Ashley Mitchell

Microbiology and Immunology

Area of Doctoral Study: Microbiology and Immunology

Undergraduate  Institute: Towson University

Graduate Institute: Towson University

Research Advisor: Marcela Pasetti, Ph.D.  and Nicholas Carbonetti, Ph.D.

Description of Research

Pertussis, or whooping cough, is an infectious disease caused by the bacterial pathogen Bordetella pertussis. Pertussis has re-emerged in recent years in part due to the failure of the acellular vaccine to provide lasting protective immunity. Although the morbidity associated with pertussis is extensive and spans across all age groups, a higher incidence of severe disease and mortality is exhibited in young infants. Mortality is associated with severe respiratory infection and secondary co-morbidities such as leukocytosis and pulmonary hypertension. The infant immune system has reduced capacity to generate proinflammatory/T helper (Th) 1 cell polarizing responses.
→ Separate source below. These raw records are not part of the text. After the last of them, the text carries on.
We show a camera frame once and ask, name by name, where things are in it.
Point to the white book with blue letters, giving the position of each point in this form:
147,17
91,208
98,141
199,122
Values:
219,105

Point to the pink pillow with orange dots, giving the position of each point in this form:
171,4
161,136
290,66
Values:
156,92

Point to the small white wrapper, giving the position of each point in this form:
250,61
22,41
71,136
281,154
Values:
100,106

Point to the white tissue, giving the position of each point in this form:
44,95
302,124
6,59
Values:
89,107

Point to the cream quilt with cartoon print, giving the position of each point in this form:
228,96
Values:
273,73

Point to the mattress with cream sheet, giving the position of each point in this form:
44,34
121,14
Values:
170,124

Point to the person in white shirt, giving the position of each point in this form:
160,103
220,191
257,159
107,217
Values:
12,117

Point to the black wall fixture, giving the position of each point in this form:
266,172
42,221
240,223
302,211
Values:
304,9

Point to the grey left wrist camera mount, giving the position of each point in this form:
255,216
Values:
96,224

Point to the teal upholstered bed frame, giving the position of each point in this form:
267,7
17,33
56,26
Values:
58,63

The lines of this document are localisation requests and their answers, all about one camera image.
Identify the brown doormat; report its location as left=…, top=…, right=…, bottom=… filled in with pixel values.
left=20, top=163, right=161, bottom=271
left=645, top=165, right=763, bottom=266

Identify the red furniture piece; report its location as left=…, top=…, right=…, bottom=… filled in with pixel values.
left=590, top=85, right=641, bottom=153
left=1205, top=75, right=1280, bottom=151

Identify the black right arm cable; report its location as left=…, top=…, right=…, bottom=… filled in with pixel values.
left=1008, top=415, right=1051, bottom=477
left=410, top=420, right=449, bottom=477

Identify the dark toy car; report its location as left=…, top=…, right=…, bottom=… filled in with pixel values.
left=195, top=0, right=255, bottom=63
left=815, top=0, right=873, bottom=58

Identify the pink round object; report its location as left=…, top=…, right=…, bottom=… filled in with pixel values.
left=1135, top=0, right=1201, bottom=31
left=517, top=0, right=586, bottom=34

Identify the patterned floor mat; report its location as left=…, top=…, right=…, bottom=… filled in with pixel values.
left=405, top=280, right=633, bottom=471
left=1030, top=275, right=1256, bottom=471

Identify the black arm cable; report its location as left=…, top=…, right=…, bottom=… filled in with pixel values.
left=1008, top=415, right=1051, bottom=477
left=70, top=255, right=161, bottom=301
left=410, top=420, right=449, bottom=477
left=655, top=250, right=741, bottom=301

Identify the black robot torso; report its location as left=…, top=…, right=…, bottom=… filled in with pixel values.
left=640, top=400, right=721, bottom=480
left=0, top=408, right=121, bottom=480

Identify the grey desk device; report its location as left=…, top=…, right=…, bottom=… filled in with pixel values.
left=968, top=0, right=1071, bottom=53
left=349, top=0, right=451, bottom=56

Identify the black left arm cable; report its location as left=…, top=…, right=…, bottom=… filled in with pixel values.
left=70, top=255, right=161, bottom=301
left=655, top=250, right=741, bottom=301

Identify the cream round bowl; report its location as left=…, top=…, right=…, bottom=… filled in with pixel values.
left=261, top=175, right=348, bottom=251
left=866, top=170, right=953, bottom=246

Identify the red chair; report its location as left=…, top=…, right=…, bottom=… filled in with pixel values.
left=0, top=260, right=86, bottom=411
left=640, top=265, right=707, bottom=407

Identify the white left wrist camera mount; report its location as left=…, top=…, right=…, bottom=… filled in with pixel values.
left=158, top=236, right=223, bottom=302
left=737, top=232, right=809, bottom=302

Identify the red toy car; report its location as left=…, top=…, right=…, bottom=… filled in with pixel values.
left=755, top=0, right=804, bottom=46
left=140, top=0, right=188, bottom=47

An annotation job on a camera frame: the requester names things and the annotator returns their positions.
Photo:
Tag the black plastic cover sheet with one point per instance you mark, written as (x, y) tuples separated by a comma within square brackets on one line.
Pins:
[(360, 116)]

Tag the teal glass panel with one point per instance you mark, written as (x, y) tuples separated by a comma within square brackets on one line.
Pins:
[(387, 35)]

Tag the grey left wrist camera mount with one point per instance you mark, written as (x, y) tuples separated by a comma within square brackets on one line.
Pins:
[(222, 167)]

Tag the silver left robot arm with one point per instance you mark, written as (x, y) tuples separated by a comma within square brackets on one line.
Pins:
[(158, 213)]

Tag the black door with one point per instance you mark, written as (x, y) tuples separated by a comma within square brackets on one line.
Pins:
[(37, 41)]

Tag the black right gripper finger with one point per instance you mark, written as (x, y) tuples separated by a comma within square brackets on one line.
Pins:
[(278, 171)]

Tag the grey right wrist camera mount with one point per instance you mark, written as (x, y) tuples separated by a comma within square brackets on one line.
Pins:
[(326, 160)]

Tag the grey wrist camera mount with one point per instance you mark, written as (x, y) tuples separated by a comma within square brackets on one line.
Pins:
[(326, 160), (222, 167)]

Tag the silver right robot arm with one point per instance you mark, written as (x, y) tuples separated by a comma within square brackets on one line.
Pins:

The secretion of Interferon gamma (IFN-γ), a Th1 polarizing cytokine, by immune cells is known to play a critical role in macrophage activation and microbicidal activity in the lung. Furthermore, B. pertussis respiratory challenge of adult IFN-γ receptor deficient mice results in systemic dissemination and lethality. We hypothesize that IFN-γ protects against systemic dissemination observed during infection. Work performed in our lab demonstrates that B. pertussis infection results in markedly reduced transcription of IFN-γ in the lungs and increased bacterial dissemination in neonatal mice when compared to infected adult mice. Therefore, we hypothesize that the disease severity observed in infants is a result of defective IFN-γ signaling or production and is associated with a depressed Th1-inducing cytokine response. To address this hypothesis, we will compare IFN-γ expression levels in the local and systemic organs of both adult and neonatal mice infected with B. pertussis. Further studies will include characterizing IFN-γ signaling deficiencies in both the responder and producer cell populations in the lungs and systemic organs. Results generated by this work will contribute to a better understanding of severe disease in infants, addressing the limitations of infant immunity and treatment options to pertussis.